§ **SOURCE MATERIAL**
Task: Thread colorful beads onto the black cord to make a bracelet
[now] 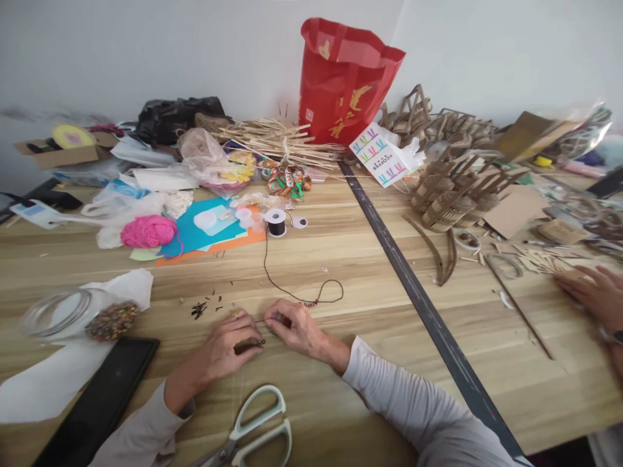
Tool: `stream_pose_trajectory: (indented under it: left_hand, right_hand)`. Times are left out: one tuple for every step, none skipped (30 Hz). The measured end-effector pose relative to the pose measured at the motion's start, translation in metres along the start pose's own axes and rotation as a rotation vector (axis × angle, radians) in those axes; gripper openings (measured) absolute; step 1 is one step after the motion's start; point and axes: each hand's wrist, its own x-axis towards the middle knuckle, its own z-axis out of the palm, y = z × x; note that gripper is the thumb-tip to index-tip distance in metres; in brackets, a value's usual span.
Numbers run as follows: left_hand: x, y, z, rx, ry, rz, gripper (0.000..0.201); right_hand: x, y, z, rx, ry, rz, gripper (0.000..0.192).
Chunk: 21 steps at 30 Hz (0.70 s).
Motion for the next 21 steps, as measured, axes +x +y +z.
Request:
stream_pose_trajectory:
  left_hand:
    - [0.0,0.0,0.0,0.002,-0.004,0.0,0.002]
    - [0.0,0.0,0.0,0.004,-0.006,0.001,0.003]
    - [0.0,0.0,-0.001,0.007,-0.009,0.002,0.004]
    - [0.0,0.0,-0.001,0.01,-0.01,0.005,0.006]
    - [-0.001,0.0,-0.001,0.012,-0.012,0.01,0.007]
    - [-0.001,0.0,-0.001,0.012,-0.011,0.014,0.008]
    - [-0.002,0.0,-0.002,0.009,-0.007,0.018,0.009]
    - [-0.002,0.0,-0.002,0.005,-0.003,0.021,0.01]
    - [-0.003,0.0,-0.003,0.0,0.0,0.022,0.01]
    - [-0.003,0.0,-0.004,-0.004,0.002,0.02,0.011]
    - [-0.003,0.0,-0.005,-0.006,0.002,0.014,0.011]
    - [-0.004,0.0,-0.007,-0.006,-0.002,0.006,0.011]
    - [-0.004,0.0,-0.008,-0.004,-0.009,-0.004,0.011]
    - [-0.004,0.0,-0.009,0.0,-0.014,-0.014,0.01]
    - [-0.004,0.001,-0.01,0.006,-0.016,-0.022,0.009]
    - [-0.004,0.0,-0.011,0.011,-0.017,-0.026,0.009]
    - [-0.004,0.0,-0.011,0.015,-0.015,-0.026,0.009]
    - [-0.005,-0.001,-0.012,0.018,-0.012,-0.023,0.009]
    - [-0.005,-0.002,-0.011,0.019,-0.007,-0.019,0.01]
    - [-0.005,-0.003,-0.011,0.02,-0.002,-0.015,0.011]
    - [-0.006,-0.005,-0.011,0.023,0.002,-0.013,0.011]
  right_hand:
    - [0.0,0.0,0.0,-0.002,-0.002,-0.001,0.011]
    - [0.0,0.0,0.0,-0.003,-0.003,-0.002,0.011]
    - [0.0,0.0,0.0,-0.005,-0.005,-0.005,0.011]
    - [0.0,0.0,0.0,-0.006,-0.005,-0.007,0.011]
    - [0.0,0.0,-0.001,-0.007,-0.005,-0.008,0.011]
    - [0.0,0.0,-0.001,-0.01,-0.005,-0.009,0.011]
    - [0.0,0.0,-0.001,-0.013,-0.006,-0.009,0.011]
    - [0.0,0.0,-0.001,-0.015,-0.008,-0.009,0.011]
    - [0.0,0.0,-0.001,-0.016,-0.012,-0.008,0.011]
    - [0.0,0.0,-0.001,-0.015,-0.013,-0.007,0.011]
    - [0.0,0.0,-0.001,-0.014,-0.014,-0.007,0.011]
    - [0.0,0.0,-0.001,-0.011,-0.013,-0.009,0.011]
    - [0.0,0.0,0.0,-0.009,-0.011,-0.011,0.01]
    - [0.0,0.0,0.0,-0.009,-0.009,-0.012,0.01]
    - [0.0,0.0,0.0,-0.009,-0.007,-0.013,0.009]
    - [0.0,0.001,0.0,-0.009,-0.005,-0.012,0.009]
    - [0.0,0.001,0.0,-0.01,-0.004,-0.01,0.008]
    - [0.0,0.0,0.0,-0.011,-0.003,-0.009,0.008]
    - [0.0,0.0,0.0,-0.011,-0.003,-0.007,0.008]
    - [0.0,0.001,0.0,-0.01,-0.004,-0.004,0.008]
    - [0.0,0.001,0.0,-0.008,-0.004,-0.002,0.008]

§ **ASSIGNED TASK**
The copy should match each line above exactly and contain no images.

§ **RESULT OF THIS EXERCISE**
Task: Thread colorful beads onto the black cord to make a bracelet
[now] 
Tool: `stream_pose_trajectory: (indented under it: left_hand, right_hand)`. Times are left out: one tuple for every step, none skipped (30 Hz). The measured end-effector pose relative to the pose measured at the motion's start, translation in metres along the start pose's own axes and rotation as a rotation vector (axis × angle, radians) in those axes; gripper openings (measured) absolute; step 1 is one step after the motion's start; point and axes: each hand's wrist, its own x-axis towards the middle knuckle, its own z-axis out of the palm, y = z × x; note that gripper is the thumb-tip to index-tip distance in metres; in brackets, a value's usual span.
Numbers run as follows: left_hand: x, y, z, rx, ry, rz, gripper (0.000..0.201); right_hand: x, y, z, rx, ry, rz, gripper (0.000..0.192).
Chunk: 21 steps at 30 Hz (0.70 s).
Motion for the next 21 steps, as measured, axes +x +y +z.
Request:
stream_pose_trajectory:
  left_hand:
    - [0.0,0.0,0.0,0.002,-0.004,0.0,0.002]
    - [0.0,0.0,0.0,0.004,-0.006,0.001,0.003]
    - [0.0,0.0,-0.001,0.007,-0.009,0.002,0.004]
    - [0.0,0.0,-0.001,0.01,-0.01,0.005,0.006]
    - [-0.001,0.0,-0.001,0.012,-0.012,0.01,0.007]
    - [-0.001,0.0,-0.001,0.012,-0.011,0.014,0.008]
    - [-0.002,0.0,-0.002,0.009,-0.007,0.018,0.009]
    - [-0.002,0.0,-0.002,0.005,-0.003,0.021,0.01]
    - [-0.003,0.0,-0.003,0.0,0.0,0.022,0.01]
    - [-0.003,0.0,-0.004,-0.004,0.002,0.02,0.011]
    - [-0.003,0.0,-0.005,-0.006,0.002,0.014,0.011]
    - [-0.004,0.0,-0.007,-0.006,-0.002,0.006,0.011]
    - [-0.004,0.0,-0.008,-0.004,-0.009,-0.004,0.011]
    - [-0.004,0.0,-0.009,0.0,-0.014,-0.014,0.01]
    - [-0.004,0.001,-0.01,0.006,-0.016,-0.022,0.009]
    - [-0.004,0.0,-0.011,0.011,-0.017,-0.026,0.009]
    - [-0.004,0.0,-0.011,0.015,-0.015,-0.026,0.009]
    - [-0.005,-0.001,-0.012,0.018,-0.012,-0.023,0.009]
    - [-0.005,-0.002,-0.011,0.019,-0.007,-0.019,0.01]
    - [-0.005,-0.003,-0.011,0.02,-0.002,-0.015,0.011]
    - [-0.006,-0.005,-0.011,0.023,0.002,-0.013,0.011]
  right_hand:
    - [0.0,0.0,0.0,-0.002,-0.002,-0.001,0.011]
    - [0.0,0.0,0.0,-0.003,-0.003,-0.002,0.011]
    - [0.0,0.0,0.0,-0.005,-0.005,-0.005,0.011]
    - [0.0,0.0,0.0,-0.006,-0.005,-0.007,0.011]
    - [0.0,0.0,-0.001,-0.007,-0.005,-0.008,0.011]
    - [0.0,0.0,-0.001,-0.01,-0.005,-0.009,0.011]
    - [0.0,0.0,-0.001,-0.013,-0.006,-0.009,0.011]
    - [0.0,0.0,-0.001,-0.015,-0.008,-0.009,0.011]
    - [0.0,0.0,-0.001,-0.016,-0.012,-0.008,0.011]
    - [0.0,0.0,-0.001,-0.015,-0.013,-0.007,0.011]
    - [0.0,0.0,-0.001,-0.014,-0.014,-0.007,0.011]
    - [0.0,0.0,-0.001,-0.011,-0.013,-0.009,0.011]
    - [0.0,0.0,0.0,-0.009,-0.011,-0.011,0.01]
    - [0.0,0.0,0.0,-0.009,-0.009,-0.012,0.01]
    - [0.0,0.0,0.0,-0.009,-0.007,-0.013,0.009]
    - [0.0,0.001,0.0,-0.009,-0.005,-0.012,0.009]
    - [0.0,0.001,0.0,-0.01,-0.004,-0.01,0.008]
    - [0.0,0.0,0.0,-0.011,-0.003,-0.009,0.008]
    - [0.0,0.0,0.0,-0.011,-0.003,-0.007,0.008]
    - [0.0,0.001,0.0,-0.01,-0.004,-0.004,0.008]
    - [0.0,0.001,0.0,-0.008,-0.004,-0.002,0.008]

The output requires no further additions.